### YOUR OBJECTIVE
Could you reproduce the lines below from the one with "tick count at" through the one with "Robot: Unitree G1"? Keep both ends and add nothing.
*** DATA BLOCK Section Begins ***
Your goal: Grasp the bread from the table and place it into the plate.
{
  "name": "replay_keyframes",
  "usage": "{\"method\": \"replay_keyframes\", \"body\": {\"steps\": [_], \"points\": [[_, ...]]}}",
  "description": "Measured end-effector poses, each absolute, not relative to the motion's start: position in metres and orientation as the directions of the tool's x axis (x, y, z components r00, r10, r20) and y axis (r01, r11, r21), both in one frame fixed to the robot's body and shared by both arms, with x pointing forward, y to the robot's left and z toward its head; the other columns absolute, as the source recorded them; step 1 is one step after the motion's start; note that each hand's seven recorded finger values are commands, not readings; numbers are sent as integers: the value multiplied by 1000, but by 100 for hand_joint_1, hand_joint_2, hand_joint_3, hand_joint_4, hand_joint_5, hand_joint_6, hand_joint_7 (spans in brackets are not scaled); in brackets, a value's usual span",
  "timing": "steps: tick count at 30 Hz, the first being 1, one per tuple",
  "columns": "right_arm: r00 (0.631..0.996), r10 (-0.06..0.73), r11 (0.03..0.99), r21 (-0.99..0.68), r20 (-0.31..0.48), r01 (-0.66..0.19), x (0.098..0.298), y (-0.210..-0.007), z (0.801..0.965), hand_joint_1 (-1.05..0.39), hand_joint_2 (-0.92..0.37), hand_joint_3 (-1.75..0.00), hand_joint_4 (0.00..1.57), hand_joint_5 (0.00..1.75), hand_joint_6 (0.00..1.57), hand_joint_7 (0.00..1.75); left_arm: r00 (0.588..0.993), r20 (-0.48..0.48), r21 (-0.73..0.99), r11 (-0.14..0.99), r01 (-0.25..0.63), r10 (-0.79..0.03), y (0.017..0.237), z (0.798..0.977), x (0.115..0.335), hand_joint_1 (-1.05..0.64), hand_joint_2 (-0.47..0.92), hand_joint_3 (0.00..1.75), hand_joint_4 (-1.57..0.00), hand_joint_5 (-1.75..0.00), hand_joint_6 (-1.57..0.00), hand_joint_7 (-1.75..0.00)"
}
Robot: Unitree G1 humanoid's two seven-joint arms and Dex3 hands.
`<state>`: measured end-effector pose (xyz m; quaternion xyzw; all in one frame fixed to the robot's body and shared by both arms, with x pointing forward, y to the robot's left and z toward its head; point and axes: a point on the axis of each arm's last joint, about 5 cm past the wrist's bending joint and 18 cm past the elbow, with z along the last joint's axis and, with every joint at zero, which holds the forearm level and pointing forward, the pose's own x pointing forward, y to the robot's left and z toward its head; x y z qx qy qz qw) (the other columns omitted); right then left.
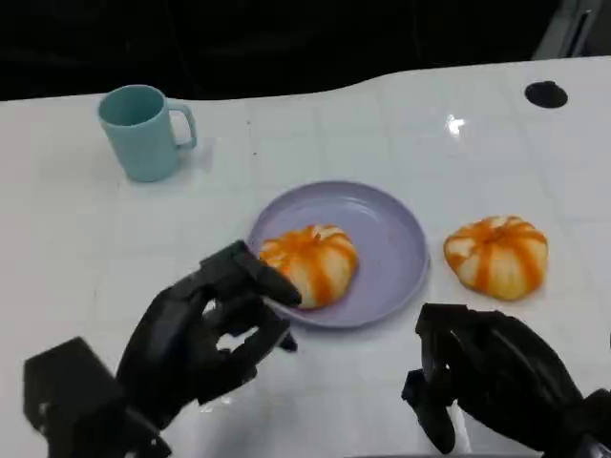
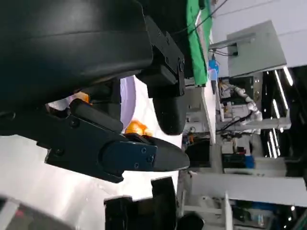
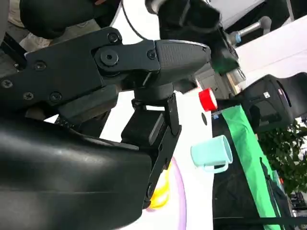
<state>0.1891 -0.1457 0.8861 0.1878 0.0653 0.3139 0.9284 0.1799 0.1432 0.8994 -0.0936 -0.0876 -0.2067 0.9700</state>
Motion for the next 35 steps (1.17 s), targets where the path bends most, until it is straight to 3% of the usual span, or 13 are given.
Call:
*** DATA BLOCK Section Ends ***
### PROBLEM SOLUTION
  "timing": "steps: tick count at 30 Hz, the first being 1, one per tuple",
  "columns": "right_arm: r00 (0.631..0.996), r10 (-0.06..0.73), r11 (0.03..0.99), r21 (-0.99..0.68), r20 (-0.31..0.48), r01 (-0.66..0.19), x (0.098..0.298), y (-0.210..-0.007), z (0.801..0.965), hand_joint_1 (-1.05..0.39), hand_joint_2 (-0.92..0.37), hand_joint_3 (-1.75..0.00), hand_joint_4 (0.00..1.57), hand_joint_5 (0.00..1.75), hand_joint_6 (0.00..1.57), hand_joint_7 (0.00..1.75); left_arm: r00 (0.588..0.993), r20 (-0.48..0.48), r21 (-0.73..0.99), r11 (-0.14..0.99), r01 (-0.25..0.63), r10 (-0.79..0.03), y (0.017..0.237), z (0.798..0.977), x (0.115..0.335), hand_joint_1 (-1.05..0.64), hand_joint_2 (-0.47..0.92), hand_joint_3 (0.00..1.75), hand_joint_4 (-1.57..0.00), hand_joint_5 (-1.75..0.00), hand_joint_6 (-1.57..0.00), hand_joint_7 (-1.75..0.00)"
}
Robot: Unitree G1 humanoid's two seven-joint arms and Dex3 hands.

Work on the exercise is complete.